**What you have to do**
Could you reproduce the lines below from the one with "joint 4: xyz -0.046" through the one with "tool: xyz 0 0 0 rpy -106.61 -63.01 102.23"? Keep both ends and add nothing.

*** Materials provided ***

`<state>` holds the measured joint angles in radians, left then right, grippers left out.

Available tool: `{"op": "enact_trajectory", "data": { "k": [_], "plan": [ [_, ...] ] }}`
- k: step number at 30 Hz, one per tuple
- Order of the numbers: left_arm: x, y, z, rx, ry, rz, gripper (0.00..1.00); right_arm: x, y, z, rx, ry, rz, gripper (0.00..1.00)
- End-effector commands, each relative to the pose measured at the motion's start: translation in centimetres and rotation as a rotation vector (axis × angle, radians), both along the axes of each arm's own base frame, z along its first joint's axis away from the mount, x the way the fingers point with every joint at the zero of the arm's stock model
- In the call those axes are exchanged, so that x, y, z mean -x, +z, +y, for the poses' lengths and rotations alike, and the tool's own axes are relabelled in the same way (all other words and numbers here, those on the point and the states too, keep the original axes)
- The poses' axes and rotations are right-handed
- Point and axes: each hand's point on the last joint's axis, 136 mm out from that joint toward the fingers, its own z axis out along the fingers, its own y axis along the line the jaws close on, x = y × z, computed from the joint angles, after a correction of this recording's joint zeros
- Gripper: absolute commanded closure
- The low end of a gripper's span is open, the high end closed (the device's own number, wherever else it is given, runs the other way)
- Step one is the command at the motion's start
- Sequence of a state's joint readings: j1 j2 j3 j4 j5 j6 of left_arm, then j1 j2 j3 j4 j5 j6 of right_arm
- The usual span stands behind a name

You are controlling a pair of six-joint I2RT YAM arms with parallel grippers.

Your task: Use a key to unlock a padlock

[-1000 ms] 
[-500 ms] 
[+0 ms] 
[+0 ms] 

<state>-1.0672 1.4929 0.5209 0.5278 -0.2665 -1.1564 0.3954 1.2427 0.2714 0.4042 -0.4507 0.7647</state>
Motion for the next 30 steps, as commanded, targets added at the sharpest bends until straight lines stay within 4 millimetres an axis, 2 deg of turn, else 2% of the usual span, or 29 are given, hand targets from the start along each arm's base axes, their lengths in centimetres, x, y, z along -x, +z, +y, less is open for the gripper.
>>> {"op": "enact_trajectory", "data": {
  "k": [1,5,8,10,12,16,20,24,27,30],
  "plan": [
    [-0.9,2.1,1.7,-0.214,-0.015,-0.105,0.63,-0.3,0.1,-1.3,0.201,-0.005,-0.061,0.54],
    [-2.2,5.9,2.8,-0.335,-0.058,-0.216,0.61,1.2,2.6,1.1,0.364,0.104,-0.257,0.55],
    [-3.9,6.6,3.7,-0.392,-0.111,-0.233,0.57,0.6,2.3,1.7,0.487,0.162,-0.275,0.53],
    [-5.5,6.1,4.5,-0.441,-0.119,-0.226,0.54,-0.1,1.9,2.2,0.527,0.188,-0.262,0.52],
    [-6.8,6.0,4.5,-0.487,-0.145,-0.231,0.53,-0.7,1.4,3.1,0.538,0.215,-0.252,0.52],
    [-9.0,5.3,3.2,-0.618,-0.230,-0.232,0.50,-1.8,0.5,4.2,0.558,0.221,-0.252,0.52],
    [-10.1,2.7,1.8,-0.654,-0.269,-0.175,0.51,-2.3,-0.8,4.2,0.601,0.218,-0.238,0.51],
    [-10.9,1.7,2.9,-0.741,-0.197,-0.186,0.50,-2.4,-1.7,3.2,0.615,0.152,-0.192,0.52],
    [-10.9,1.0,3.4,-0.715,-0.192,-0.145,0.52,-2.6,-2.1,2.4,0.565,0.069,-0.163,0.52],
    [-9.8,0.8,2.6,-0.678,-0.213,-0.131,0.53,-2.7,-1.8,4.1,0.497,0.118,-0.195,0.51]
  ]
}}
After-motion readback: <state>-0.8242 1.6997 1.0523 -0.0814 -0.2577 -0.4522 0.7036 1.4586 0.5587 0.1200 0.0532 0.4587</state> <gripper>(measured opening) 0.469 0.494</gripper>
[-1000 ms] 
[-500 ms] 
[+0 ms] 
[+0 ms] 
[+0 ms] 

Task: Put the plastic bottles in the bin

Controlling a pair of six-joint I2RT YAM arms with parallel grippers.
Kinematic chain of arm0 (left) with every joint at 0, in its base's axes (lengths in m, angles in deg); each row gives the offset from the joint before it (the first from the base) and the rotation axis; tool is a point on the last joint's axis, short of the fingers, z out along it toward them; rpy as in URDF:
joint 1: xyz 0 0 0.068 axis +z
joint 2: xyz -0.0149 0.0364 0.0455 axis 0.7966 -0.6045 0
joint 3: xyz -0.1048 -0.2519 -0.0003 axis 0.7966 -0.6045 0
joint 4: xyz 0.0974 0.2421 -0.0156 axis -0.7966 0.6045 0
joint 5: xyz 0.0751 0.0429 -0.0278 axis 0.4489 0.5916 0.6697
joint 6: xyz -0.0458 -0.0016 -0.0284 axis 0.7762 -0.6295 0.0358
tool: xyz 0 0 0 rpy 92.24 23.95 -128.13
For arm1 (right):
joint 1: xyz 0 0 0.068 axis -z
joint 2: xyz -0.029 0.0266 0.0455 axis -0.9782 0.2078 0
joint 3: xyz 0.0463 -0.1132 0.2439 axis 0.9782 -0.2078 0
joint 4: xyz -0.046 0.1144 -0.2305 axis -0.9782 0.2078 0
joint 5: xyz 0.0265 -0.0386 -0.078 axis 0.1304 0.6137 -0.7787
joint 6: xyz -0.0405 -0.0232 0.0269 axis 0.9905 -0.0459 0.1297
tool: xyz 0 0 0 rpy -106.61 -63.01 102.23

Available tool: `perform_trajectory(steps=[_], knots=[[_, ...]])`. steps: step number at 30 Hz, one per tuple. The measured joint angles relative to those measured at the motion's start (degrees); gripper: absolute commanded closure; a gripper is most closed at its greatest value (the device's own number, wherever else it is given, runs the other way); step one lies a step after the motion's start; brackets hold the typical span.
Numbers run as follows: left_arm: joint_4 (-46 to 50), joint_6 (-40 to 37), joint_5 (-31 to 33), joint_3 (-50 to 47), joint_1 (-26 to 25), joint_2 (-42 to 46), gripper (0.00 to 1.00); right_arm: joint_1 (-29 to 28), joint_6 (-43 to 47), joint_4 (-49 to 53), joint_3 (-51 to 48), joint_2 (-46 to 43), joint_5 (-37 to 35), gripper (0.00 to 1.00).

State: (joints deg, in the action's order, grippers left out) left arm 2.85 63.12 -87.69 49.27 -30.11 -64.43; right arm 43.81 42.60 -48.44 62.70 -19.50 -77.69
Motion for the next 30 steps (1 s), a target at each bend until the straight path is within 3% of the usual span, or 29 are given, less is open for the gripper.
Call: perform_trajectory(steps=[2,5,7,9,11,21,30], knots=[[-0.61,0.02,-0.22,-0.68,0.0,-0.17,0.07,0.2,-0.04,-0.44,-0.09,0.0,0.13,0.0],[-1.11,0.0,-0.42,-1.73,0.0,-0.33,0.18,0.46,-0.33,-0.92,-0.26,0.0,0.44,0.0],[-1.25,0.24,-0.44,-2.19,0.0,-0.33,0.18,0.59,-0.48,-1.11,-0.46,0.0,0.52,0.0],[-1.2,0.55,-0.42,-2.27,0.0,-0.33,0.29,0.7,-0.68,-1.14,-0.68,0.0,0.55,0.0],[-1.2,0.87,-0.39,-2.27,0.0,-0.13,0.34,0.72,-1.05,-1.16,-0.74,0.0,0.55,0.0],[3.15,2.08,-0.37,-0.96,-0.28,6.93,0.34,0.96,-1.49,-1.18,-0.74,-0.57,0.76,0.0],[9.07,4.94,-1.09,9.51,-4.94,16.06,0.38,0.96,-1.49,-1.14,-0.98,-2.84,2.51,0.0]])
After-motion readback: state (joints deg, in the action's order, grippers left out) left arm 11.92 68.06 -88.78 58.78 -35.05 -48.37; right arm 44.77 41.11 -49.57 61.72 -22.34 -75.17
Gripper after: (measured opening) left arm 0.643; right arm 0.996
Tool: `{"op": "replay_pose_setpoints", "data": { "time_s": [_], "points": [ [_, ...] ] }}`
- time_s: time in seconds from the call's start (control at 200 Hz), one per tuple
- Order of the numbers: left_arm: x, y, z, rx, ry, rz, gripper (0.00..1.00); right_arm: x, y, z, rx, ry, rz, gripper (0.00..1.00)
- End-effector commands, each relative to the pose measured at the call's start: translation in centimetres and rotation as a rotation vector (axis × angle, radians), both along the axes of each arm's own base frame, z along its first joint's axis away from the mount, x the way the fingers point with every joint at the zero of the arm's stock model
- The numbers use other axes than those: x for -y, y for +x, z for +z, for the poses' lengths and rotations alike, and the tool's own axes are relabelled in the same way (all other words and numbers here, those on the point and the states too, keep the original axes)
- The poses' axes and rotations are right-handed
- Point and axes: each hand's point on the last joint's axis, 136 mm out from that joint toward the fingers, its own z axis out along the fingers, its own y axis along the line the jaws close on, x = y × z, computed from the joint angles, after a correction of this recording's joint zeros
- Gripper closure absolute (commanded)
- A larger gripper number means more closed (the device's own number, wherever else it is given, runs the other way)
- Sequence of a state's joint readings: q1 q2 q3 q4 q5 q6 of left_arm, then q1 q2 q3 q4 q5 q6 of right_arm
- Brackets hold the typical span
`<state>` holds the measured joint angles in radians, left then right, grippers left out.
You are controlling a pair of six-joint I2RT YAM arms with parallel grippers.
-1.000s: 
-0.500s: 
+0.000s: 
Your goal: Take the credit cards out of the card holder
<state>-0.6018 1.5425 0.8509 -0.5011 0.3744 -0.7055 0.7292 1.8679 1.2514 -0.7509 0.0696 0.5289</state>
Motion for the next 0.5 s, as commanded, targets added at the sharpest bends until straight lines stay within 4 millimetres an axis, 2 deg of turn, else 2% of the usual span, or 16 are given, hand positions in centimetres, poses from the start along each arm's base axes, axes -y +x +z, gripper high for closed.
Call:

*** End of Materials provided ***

**Expected answer**
joint 4: xyz -0.046 0.1144 -0.2305 axis -0.9782 0.2078 0
joint 5: xyz 0.0265 -0.0386 -0.078 axis 0.1304 0.6137 -0.7787
joint 6: xyz -0.0405 -0.0232 0.0269 axis 0.9905 -0.0459 0.1297
tool: xyz 0 0 0 rpy -106.61 -63.01 102.23

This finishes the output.